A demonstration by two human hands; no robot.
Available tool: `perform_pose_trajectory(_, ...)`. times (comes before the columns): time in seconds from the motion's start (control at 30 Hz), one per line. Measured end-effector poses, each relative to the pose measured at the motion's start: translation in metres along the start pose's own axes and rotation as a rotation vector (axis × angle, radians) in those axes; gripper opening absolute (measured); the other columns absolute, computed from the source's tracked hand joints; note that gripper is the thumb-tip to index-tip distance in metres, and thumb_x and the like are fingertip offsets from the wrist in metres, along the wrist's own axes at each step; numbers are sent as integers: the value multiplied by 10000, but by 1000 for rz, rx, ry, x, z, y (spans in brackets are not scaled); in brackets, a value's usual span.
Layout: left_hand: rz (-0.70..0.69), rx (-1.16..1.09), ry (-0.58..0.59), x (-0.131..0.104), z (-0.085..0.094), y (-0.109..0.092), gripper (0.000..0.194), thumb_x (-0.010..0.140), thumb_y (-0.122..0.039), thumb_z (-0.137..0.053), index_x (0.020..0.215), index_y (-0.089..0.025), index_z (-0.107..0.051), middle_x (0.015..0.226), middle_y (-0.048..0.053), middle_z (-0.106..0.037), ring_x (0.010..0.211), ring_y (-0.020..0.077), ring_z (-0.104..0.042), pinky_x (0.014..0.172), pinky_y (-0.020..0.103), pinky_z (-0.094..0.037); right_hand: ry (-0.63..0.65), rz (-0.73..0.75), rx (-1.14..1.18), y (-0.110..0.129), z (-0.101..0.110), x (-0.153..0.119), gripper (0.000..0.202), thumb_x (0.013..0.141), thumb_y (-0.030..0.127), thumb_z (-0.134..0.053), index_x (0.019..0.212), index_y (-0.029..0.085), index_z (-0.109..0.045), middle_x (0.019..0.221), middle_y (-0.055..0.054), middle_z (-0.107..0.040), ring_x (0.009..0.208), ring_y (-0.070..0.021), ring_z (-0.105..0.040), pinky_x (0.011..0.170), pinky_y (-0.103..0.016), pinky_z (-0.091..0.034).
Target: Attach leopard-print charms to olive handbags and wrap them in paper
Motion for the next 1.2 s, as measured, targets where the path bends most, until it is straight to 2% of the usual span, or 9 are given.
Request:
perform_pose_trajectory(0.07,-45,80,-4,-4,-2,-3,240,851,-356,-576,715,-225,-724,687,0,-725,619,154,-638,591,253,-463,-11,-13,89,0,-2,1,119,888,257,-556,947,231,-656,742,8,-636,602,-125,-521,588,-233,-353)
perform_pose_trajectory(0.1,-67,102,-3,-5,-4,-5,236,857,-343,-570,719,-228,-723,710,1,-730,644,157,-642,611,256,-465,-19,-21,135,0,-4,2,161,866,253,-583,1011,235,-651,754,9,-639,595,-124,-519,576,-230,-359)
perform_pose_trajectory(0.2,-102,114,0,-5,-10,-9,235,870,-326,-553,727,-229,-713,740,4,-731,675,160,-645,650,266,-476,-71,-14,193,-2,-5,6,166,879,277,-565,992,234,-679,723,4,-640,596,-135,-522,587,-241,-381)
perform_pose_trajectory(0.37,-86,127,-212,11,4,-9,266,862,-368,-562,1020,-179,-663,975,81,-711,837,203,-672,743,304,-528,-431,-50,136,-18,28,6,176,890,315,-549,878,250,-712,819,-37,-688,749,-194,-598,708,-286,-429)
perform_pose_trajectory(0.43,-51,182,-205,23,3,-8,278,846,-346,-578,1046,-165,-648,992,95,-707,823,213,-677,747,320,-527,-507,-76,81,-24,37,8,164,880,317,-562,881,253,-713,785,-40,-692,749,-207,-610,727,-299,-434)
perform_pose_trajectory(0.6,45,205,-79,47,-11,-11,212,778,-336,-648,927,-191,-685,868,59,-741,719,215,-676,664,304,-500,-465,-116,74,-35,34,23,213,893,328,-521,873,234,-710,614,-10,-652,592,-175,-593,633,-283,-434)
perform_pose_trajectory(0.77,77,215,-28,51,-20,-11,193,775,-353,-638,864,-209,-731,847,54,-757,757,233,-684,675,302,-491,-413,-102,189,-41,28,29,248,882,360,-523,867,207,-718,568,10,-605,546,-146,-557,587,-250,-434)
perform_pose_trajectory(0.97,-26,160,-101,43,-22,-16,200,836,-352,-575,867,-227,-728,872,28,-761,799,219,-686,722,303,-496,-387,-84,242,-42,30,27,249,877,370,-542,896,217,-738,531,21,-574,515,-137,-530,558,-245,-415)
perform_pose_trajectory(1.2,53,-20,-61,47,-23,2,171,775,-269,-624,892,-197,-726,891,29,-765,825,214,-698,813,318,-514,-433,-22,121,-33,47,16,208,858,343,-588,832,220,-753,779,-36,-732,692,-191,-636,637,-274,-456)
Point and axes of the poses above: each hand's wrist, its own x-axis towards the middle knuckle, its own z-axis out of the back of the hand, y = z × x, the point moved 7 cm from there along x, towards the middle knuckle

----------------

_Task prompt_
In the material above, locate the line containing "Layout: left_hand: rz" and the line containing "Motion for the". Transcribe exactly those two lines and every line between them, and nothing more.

_Final answer_
Layout: left_hand: rz (-0.70..0.69), rx (-1.16..1.09), ry (-0.58..0.59), x (-0.131..0.104), z (-0.085..0.094), y (-0.109..0.092), gripper (0.000..0.194), thumb_x (-0.010..0.140), thumb_y (-0.122..0.039), thumb_z (-0.137..0.053), index_x (0.020..0.215), index_y (-0.089..0.025), index_z (-0.107..0.051), middle_x (0.015..0.226), middle_y (-0.048..0.053), middle_z (-0.106..0.037), ring_x (0.010..0.211), ring_y (-0.020..0.077), ring_z (-0.104..0.042), pinky_x (0.014..0.172), pinky_y (-0.020..0.103), pinky_z (-0.094..0.037); right_hand: ry (-0.63..0.65), rz (-0.73..0.75), rx (-1.14..1.18), y (-0.110..0.129), z (-0.101..0.110), x (-0.153..0.119), gripper (0.000..0.202), thumb_x (0.013..0.141), thumb_y (-0.030..0.127), thumb_z (-0.134..0.053), index_x (0.019..0.212), index_y (-0.029..0.085), index_z (-0.109..0.045), middle_x (0.019..0.221), middle_y (-0.055..0.054), middle_z (-0.107..0.040), ring_x (0.009..0.208), ring_y (-0.070..0.021), ring_z (-0.105..0.040), pinky_x (0.011..0.170), pinky_y (-0.103..0.016), pinky_z (-0.091..0.034).
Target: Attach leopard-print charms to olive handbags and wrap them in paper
Motion for the next 1.2 s, as measured, targets where the path bends most, until it is straight to 2% of the usual span, or 9 are given.

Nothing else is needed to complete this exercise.